Kovalenko’s technical prowess likewise illustrates Ada’s standing as effectively. Kovalenko establishes an astonishing degree of proximity between the digicam and the actors. Pillow pictures suffocate the viewer, because the digicam will get shut — typically too shut — to the actors. Amidst these nonetheless close-ups and perplexed medium pictures, there stays little room for anybody to breathe. And, unrelentingly, the digicam lingers upon the ache. A nonetheless digicam and an added reliance on ambient sound compounds the viewer’s consciousness of Ada’s constrained atmosphere. The ultimate product is, then, an intimate commentary of Ada’s downward spiral the place little stays inside her sphere of management. 

Therefore, although Ada struggles to interrupt free from her dwelling, she departs removed from different woman-led coming-of-age counterparts like “Ladybird” (2017). Not like Saoirse Ronan’s defiantly whimsical Christine, Aguzarova’s Ada is notably conflicted. In some pictures, she struggles to combat again; in others, she’s subdued; and but in others, she maintains a wavering, coy smile. Is she disgusted or affectionate? Does she wish to keep or go? Does she even know what she actually needs? Aguzarova’s nuanced efficiency breathes life into Ada, subtly portraying the imperfect insurrection of a person trapped within the identify of affection. 

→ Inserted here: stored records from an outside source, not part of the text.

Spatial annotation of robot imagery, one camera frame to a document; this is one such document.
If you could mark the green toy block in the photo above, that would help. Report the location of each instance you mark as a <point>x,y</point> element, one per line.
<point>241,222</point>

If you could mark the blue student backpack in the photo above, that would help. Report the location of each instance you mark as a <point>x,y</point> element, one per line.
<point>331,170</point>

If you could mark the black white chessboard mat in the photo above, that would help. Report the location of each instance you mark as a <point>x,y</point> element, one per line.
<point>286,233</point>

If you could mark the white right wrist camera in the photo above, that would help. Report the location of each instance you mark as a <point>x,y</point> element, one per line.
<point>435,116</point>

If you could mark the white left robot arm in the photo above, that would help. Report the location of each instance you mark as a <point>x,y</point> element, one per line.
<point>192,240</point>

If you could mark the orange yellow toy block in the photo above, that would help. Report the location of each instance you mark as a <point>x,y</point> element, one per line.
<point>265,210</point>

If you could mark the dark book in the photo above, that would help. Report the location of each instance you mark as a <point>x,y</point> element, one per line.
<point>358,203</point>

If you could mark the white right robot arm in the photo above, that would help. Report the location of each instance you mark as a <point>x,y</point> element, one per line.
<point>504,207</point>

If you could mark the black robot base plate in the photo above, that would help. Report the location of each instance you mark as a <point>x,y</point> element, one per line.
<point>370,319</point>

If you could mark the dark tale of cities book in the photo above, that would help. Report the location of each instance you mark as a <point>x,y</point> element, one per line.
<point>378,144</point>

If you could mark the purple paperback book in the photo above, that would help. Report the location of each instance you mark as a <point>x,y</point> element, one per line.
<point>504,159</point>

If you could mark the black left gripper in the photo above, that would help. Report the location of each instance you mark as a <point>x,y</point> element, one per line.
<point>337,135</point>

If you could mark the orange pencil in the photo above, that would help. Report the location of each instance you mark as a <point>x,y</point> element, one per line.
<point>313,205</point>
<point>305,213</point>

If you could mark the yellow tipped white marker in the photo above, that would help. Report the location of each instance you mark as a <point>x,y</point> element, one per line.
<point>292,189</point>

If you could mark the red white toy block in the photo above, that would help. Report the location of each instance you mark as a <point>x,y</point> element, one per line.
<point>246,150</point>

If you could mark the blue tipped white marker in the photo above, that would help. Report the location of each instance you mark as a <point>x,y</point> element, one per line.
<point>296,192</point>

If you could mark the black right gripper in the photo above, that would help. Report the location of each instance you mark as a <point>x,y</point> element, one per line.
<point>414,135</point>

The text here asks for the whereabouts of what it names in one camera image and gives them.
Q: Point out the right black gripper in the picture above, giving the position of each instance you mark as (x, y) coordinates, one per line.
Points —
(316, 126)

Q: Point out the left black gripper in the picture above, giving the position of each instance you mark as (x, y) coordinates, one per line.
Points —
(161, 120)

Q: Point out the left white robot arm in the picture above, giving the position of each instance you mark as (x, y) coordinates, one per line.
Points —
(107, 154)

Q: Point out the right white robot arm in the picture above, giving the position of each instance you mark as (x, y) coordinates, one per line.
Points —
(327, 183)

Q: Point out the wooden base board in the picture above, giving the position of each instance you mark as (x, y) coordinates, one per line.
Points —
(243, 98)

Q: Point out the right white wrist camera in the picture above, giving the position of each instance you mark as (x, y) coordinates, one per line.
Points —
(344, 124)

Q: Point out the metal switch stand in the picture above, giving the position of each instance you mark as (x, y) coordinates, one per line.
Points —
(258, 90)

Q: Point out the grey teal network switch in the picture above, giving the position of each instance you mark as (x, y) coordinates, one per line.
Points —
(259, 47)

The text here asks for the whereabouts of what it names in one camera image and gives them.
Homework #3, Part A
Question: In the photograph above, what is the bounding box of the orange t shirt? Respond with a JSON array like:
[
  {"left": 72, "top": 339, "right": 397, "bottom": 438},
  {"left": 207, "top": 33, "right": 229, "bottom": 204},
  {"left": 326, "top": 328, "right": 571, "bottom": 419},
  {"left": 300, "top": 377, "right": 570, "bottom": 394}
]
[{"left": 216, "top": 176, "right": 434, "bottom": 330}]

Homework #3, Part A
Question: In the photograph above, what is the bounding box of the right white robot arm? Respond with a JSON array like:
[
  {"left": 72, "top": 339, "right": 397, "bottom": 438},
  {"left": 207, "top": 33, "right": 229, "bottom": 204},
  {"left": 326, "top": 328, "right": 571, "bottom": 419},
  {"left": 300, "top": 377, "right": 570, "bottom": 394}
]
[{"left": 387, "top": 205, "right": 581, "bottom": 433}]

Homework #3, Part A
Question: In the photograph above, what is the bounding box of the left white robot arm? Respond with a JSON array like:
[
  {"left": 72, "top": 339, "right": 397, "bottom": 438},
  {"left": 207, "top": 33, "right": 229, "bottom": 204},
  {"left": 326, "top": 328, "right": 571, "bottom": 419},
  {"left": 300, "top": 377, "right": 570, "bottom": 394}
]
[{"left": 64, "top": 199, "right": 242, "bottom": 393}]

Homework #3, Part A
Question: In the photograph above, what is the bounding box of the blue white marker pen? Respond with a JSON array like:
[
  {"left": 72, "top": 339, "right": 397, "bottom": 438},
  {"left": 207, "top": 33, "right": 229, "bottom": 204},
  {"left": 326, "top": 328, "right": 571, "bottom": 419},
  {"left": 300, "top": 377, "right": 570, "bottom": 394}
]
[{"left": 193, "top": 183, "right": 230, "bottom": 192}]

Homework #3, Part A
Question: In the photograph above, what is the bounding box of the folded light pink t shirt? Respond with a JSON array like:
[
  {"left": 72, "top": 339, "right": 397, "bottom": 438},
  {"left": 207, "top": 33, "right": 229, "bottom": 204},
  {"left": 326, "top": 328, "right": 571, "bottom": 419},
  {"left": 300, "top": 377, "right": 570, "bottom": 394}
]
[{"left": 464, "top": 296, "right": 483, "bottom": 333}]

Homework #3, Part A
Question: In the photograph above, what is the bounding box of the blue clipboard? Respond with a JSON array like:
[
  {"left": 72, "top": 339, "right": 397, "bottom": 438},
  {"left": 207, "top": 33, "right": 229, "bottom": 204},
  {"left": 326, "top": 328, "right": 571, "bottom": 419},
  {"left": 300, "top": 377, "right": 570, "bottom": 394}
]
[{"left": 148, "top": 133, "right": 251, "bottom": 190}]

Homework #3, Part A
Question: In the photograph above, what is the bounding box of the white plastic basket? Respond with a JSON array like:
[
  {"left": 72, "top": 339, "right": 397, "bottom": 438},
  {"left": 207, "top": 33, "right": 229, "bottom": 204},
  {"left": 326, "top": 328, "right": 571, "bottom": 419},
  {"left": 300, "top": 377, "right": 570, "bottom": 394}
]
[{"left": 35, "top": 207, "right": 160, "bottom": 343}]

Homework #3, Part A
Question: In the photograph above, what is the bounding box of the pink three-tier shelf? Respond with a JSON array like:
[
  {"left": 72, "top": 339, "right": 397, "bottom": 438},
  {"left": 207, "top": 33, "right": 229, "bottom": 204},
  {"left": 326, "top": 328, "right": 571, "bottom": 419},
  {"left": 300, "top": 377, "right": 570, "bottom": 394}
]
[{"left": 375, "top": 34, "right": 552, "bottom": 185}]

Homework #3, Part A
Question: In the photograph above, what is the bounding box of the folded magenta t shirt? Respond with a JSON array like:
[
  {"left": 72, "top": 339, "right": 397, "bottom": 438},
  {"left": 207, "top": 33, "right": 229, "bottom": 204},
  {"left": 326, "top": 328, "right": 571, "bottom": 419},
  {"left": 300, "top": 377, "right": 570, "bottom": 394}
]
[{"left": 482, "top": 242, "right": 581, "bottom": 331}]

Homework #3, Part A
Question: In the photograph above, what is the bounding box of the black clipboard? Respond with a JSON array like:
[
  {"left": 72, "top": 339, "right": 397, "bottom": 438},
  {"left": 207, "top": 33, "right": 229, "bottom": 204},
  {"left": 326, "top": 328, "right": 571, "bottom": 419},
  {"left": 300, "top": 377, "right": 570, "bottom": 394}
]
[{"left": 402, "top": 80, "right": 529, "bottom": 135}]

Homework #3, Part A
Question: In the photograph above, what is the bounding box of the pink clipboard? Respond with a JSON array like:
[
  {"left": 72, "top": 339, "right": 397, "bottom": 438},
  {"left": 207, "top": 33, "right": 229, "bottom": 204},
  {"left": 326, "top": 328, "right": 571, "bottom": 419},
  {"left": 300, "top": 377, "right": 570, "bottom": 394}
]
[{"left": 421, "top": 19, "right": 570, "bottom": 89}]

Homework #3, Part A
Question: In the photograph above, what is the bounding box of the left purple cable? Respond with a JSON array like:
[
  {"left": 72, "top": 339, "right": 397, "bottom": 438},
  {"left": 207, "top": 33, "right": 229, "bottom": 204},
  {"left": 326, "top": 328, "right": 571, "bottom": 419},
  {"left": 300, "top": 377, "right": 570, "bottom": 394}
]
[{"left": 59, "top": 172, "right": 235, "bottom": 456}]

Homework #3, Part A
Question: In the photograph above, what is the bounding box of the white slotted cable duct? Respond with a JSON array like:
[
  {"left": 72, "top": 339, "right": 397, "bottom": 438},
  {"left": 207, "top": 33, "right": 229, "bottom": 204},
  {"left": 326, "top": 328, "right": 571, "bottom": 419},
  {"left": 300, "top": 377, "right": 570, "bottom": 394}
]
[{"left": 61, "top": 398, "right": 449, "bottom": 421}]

Within the Q&A, Kovalenko revealed that even the manufacturing course of was emotionally straining for her actors. She revealed that Aguzarova — a first-time actress — cried every time they filmed on-set, till she requested Aguzarova to carry again the tears. Maybe it’s this mixture of passions that we see play about on Aguzarova’s face, then, in her portrayal of Ada: a torrent of agitations held again for the digicam to examine. 

The movie’s subject-matter is putting as effectively. As an alternative of the standard shrouds of extremism, faith, poverty, or struggle, Kovalenko presents a unique story of the northern Caucasus. She underscores distinctive, however common themes of overprotectiveness and poisonous codependency in her case research of Ossetia. Therefore – although this mining city is just not essentially portrayed in essentially the most favorable gentle – it nonetheless felt near the quiet morning viewers at Telluride. 

All issues thought-about then, “Unclenching the Fists” shines. Although it’s not very narratively compelling, its atmospheric pull is simple. Kovalenko’s delicate handiwork and course breathes life into her work of fiction — and makes us hope desperately that it solely stays as such.